Reach for a stack when you see any of these patterns in a problem:

  • Matching or validating nested structures. Parentheses, brackets, HTML tags, or any scenario where openers and closers must be properly paired.
  • Processing elements in reverse order. Stacks naturally reverse the order of elements. If you push A, B, C, you pop C, B, A.
  • Tracking "most recent" state. When you need to remember the most recent context and discard it once it is resolved (backtracking, undo, DFS).
  • Finding the next or previous greater/smaller element. The monotonic stack pattern maintains a stack sorted in a specific order to answer "next greater" queries in O(n).
  • Converting recursion to iteration. Any recursive algorithm can be converted to an iterative one using an explicit stack.

If a problem gives you a sequence and asks you to process items where the most recent item matters most, a stack is almost certainly the right tool.

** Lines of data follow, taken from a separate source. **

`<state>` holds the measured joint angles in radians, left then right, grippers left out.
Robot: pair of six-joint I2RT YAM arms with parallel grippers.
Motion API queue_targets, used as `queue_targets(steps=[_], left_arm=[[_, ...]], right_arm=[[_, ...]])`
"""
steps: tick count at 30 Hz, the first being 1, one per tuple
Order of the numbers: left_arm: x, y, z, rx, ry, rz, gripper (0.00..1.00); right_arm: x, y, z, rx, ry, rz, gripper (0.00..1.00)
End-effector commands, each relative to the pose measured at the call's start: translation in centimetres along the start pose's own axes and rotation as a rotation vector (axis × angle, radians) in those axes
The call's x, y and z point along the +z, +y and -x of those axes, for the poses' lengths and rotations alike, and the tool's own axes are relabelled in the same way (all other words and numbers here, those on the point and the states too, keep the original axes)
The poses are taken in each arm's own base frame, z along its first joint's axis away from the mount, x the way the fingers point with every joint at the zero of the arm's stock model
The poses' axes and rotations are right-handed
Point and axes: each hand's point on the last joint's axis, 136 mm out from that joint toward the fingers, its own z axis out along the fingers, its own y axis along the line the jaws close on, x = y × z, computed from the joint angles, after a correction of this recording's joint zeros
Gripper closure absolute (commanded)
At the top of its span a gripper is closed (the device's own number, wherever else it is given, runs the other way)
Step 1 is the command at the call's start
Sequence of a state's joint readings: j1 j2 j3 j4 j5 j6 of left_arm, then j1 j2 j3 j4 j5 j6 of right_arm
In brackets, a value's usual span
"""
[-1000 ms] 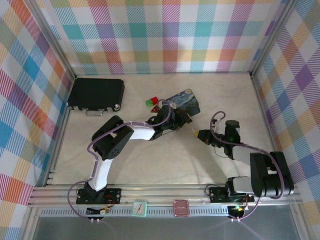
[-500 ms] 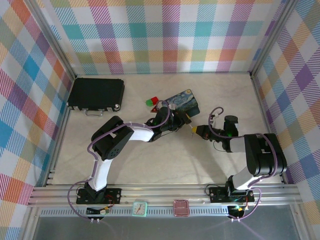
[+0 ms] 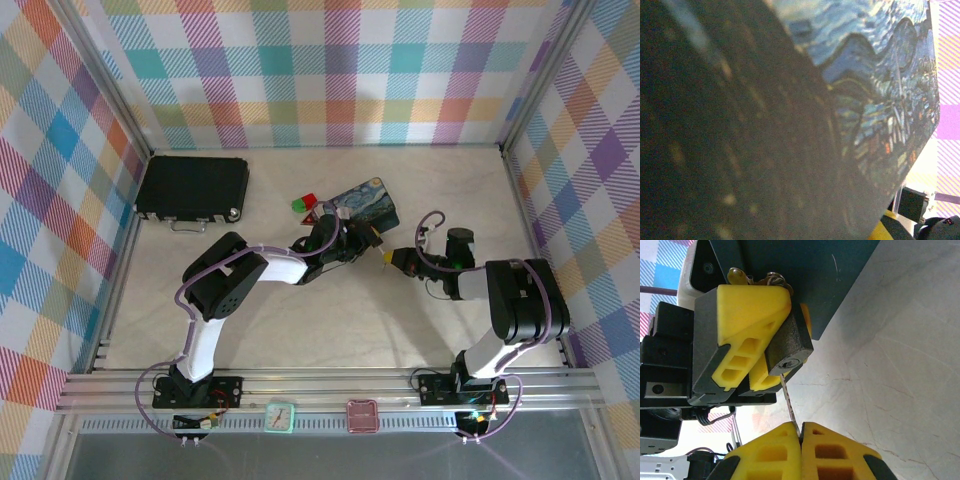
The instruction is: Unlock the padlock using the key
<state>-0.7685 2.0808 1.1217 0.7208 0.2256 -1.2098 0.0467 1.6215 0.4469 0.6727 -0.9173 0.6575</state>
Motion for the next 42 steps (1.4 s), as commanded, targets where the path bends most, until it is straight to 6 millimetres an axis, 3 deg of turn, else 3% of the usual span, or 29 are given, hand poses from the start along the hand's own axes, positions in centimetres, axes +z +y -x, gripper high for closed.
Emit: queue_targets(steps=[1,13,28,42], left_arm=[[-0.3,-1.3,0.6,-0.010,-0.023,-0.062,1.00],[-0.3,-0.9,0.2,-0.008,-0.020,-0.046,1.00],[0.2,-1.9,-0.7,-0.002,0.001,-0.067,1.00],[0.6,-2.1,-1.2,-0.003,-0.002,-0.073,1.00]], right_arm=[[0.2,0.4,0.9,-0.044,-0.004,0.026,1.00],[0.5,0.9,1.2,-0.053,0.004,0.069,1.00],[1.1,1.3,1.2,-0.059,0.022,0.095,1.00],[1.5,2.0,0.3,-0.074,0.058,0.106,1.00]])
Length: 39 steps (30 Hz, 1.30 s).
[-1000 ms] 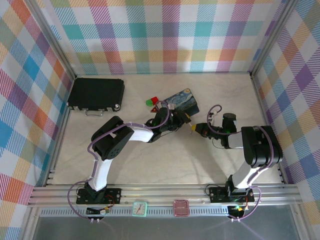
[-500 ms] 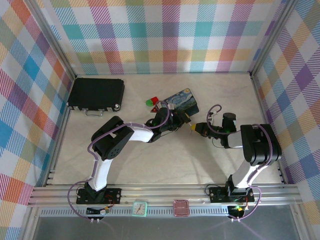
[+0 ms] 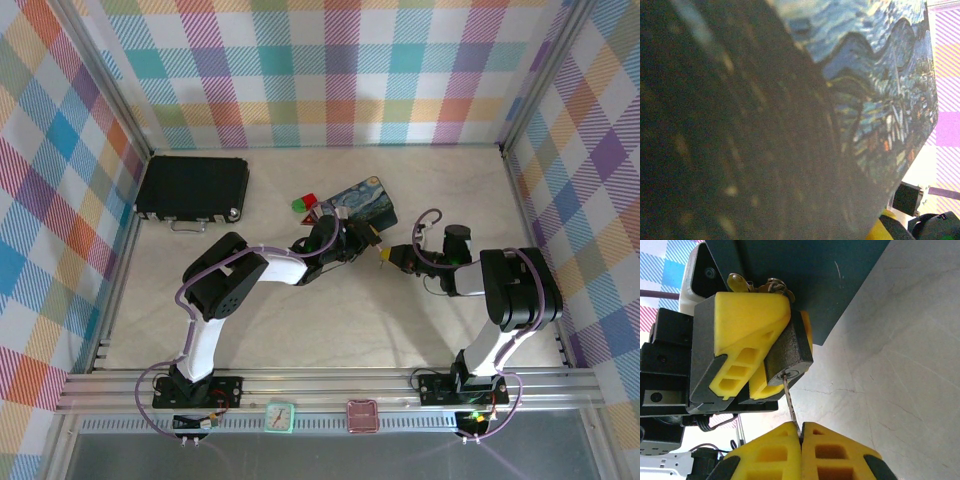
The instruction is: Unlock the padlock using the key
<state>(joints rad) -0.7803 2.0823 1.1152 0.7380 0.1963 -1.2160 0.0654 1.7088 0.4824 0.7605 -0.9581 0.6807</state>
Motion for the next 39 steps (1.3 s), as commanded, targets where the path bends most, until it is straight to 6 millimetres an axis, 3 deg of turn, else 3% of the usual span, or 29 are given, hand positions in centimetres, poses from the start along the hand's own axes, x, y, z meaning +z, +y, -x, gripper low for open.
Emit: queue_targets(steps=[1,10,19,27,39], left_arm=[[0.5,-1.9,-1.0,-0.005,0.016,-0.066,1.00],[0.3,-1.8,-1.1,-0.007,0.025,-0.066,1.00],[-0.9,-2.0,-3.0,-0.025,0.083,-0.073,1.00],[-0.4,-2.3,-3.4,-0.040,0.085,-0.096,1.00],[-0.3,-4.7,-4.0,-0.045,0.104,-0.153,1.00]], right_arm=[[0.4,1.9,0.1,-0.063,0.029,0.054,1.00],[0.2,1.7,0.1,-0.062,0.025,0.036,1.00],[0.3,0.3,2.6,0.008,-0.029,-0.041,1.00],[0.0,-1.5,3.4,0.112,-0.080,-0.088,1.00],[-0.6,-3.7,4.3,0.263,-0.138,-0.135,1.00]])
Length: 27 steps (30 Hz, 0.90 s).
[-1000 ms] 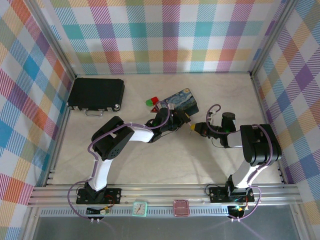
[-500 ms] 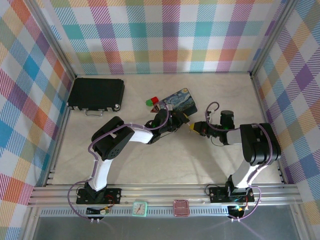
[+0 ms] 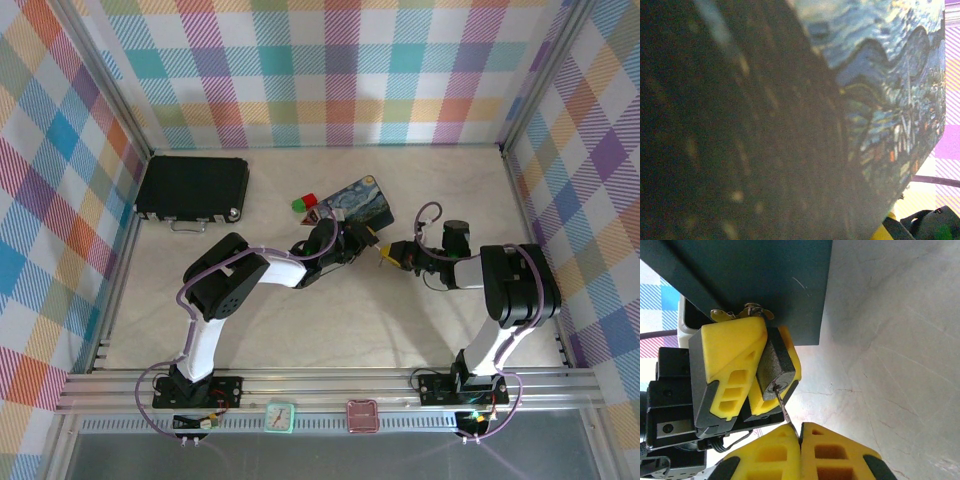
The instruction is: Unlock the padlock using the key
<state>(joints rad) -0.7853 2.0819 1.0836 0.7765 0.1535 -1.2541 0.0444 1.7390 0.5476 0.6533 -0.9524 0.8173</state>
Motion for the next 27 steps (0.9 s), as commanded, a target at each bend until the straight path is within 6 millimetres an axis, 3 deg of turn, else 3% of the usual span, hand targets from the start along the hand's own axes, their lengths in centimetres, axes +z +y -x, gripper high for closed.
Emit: queue_targets(steps=[1,11,21,27], left_arm=[[-0.1,-5.3,-4.5,-0.013,0.145,-0.155,1.00],[0.2,-6.1,-4.6,-0.015,0.155,-0.180,1.00],[0.4,-7.0,-5.0,-0.048,0.175,-0.171,1.00],[0.4,-7.3,-5.6,-0.063,0.204,-0.177,1.00]], right_arm=[[-0.6,-2.1,3.6,0.093,-0.149,-0.089,1.00],[-0.9,-0.9,2.9,0.221,-0.167,-0.013,1.00],[-0.5,2.1,1.6,0.081,-0.130,-0.014,1.00],[-0.9,2.7,1.4,-0.056,-0.170,-0.192,1.00]])
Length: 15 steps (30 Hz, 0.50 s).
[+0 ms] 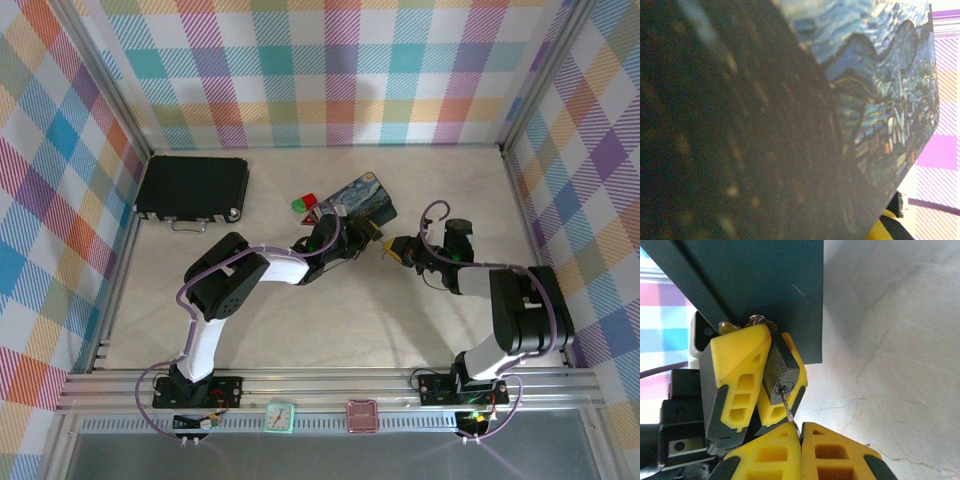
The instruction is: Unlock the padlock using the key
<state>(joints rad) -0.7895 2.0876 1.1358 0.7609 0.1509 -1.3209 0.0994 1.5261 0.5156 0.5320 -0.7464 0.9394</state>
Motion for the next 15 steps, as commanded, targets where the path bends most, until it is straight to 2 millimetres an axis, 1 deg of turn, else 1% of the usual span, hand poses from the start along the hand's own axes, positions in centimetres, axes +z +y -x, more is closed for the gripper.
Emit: queue_targets(steps=[1,3,5,8,10,13,15], left_arm=[[-0.2,-5.3,-6.2,-0.009,0.213,-0.146,1.00],[-0.3,-5.5,-6.4,-0.008,0.216,-0.156,1.00],[-0.4,-5.5,-6.4,-0.012,0.217,-0.161,1.00],[-0.7,-5.3,-6.5,-0.024,0.221,-0.167,1.00],[-0.7,-5.1,-6.4,-0.021,0.215,-0.162,1.00],[-0.7,-4.6,-5.7,-0.009,0.183,-0.151,1.00],[-0.6,-4.3,-4.7,0.007,0.153,-0.152,1.00]], right_arm=[[-0.2,0.5,1.1,-0.127,-0.055,-0.116,1.00],[-0.5,0.5,1.3,-0.135,-0.063,-0.142,1.00],[-0.3,0.5,1.5,-0.123,-0.050,-0.141,1.00],[0.2,-0.2,2.0,-0.089,-0.035,-0.133,1.00],[0.2,-0.3,2.4,-0.079,-0.036,-0.124,1.00],[-0.4,-0.3,2.4,-0.080,-0.043,-0.126,1.00],[-1.0,-0.2,1.9,-0.079,-0.041,-0.132,1.00]])
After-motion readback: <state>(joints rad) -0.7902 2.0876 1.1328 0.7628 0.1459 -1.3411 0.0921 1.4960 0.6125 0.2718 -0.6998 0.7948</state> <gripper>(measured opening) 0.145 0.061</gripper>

Stack interview problems: the essential list

Below are the stack problems every developer should know. Each one teaches a different way to leverage LIFO ordering. If you can solve these fluently, you will be prepared for the vast majority of stack questions that come up in interviews.

Matching and validation

The most classic use of a stack: checking whether openers and closers are properly nested.

  • Valid Parentheses - Push every opening bracket. When you see a closing bracket, pop the top and check if they match. If the stack is empty at the end, the string is valid. This is the first stack problem you should know cold.

Monotonic stack

The monotonic stack pattern keeps the stack sorted in increasing or decreasing order. As you iterate through an array, you pop elements that violate the ordering, which lets you efficiently answer "next greater" or "next smaller" questions.

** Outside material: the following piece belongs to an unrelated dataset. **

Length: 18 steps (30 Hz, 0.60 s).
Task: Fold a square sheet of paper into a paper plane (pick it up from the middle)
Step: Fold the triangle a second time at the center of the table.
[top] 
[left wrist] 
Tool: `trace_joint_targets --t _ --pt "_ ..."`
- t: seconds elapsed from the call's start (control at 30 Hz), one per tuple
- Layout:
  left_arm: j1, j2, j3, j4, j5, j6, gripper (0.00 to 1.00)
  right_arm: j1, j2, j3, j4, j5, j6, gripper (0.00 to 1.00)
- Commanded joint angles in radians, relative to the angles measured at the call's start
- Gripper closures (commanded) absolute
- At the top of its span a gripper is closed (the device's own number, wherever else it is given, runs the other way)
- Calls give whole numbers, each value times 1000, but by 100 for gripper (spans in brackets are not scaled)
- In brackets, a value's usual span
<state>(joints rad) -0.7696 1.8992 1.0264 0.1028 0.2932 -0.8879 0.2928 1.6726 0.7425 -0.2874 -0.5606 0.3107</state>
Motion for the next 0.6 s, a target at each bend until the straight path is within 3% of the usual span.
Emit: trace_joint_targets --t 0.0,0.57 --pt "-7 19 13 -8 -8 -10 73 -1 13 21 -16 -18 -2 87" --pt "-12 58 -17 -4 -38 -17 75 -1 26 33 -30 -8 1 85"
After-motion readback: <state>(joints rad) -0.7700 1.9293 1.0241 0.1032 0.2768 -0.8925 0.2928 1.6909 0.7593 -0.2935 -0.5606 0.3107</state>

  • Daily Temperatures - For each day, find how many days until a warmer temperature. A monotonic decreasing stack processes the entire array in O(n), making it a perfect introduction to this pattern.
  • Trapping Rain Water - Calculate how much rainwater gets trapped between bars. This problem can be solved with a stack that tracks bars in decreasing order, popping whenever a taller bar appears to compute trapped water.

Design problems

  • Min Stack - Design a stack that supports push, pop, top, and getMin, all in O(1). The trick is maintaining a parallel structure that tracks the minimum value at each level of the stack.

Patterns guide

For a comprehensive breakdown of every stack technique (bracket matching, monotonic stacks, expression evaluation, state save/restore), check out the full guide:

  • Stack Patterns - The complete playbook for recognizing and applying stack-based techniques across any problem.

Wrapping up

The stack data structure is one of the simplest you will ever learn. Four operations, all O(1), and a single ordering principle: LIFO. But do not let that simplicity fool you. Stacks power the call stack that runs every program, the undo feature you use daily, and an entire family of interview problems from parentheses matching to monotonic stack queries.

The key to mastering stacks is not understanding the theory (you already have that). It is building fluency by writing the code from scratch, repeatedly, until pushing, popping, and recognizing stack problems becomes second nature.